Another great attention-grabbing image was "Vase of Flowers," which, while it does not feature a portrait per se, uses a similar style as "Baby Bird." Again, Kresko really utilizes his short depth-of-field for maximum effect and the titular vase is sharp and colorful.

The problem with most of Kresko's imagery is that it is either too dark, to no effect, too blurred, or simply not interesting. What would have been an excellent portrait of a "Seychelles Fisherman," for example, is marred by the large dark space occupying the entire bottom right of the image.

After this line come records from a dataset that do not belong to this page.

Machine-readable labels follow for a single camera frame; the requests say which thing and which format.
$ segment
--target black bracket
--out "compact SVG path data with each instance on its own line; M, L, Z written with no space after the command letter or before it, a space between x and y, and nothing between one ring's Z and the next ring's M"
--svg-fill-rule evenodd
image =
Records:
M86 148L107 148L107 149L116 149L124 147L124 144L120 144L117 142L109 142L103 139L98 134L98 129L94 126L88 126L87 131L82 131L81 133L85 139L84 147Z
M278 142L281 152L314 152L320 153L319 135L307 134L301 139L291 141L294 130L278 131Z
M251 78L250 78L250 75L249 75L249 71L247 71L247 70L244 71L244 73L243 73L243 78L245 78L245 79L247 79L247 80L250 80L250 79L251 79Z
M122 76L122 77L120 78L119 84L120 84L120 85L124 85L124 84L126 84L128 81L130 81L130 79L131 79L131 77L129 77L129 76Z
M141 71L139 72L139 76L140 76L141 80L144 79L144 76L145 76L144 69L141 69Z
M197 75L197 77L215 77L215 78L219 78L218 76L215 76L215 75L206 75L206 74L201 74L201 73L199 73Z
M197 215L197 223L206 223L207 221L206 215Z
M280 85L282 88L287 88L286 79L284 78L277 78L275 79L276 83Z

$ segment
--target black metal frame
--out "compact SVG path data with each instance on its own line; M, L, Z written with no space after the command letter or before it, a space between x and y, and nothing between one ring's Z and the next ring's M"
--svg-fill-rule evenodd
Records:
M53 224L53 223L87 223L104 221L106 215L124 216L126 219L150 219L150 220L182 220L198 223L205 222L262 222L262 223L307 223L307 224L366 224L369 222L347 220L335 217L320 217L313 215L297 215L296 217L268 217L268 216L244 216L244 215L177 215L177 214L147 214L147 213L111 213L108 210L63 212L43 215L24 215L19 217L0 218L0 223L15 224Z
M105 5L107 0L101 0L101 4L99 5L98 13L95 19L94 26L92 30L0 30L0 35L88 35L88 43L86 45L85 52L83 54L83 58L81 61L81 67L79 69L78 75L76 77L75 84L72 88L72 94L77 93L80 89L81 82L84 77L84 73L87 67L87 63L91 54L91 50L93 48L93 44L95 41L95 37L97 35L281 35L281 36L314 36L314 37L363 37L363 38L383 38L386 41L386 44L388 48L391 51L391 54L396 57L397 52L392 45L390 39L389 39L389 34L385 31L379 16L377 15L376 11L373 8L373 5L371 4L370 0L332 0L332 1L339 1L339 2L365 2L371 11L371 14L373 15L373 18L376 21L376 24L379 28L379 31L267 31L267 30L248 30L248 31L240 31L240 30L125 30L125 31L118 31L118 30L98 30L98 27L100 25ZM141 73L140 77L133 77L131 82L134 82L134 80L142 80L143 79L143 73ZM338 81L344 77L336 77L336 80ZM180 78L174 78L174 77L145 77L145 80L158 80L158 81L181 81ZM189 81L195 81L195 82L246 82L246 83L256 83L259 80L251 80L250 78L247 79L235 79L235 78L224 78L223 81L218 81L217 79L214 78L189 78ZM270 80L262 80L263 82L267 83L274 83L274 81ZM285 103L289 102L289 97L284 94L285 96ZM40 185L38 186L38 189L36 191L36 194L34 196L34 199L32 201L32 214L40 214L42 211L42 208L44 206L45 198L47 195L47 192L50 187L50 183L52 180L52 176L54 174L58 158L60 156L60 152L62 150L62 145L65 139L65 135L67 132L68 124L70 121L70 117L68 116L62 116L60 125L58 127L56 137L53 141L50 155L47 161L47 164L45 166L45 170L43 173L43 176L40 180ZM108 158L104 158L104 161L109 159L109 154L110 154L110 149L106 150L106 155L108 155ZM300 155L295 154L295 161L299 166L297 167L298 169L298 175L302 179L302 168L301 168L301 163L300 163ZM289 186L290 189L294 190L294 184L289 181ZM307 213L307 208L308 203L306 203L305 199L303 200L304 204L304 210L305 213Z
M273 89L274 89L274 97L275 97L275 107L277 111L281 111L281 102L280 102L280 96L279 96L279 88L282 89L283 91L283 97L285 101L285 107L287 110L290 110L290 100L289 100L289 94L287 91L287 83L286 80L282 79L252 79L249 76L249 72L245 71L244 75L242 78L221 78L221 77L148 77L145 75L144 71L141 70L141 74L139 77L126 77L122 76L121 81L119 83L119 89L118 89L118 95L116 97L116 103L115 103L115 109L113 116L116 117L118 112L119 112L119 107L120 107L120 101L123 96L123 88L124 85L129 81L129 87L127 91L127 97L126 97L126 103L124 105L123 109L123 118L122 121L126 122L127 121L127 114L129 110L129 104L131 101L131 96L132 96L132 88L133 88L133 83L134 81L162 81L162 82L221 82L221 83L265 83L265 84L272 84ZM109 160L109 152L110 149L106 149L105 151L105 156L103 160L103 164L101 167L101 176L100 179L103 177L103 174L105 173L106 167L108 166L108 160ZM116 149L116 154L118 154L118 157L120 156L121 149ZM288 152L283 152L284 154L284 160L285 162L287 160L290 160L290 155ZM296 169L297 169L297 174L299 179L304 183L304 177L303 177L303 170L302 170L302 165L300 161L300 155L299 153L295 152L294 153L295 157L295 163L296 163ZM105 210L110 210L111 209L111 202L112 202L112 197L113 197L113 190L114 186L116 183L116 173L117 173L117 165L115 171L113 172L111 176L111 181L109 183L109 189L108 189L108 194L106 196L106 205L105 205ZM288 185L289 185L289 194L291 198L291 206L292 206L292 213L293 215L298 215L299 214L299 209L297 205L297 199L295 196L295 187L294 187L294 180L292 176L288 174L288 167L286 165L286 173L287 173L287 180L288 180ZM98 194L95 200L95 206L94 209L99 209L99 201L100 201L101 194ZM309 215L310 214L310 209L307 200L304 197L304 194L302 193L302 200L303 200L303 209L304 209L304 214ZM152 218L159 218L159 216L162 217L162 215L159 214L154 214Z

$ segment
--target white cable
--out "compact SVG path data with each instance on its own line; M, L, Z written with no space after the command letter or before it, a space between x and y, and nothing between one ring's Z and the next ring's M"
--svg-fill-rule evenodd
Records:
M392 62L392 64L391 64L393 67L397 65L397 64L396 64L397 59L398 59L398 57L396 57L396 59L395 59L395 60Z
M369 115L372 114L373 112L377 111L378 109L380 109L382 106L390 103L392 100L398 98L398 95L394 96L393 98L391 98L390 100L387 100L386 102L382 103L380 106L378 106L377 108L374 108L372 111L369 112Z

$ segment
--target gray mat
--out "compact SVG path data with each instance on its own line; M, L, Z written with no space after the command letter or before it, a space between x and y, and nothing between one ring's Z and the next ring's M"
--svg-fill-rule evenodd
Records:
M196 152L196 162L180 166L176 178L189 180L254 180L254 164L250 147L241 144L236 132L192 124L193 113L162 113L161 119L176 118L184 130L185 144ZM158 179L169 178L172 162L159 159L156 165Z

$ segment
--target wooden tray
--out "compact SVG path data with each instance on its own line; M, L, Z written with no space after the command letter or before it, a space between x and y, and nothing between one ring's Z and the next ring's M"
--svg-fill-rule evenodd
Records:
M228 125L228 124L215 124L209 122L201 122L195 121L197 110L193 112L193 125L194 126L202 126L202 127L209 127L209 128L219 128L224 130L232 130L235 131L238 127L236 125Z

The photograph captures a moment and the colors are brilliant and engaging, but it's a struggle for the viewer to take his or her eyes off of the large dark blob.

Kresko is not the only featured photographer in the exhibit, although the others fare little better than he did despite their more abstract use of black and white. Rachel and Seth Scharon seem to have more of an affinity for bridges, landscapes and other still subjects. Many of their images, such as "Morning Tree" or "Railway Bridge," are bland and lack elements that would make an imprint on the mind. Furthermore, titles such as these do little to enhance the photographs.

Two images did manage to leave a positive lasting impression. The first, entitled "Impending Horizon," was a distorted landscape of a cemetery. The contrast is excellent and the rows of tombstones are mesmerizing. The horizon itself is on an angle, and the photographer - Rachel - used a wide-angle lens to further distort the image. She also did some collage/montage work, taking images of an old woman's profile, a desert landscape, and what could be text from a diary to create an image she calls "Quest."

The three images that seemed to be the most intriguing were, ironically, the three that were impossible to see close-up. The show's designers unwisely chose to adorn the high wall above the restaurant's staircase with several photographs, so all that was perceptible was an impression of two portraits, both of a woman, and something that could have been a time exposure or a reflection.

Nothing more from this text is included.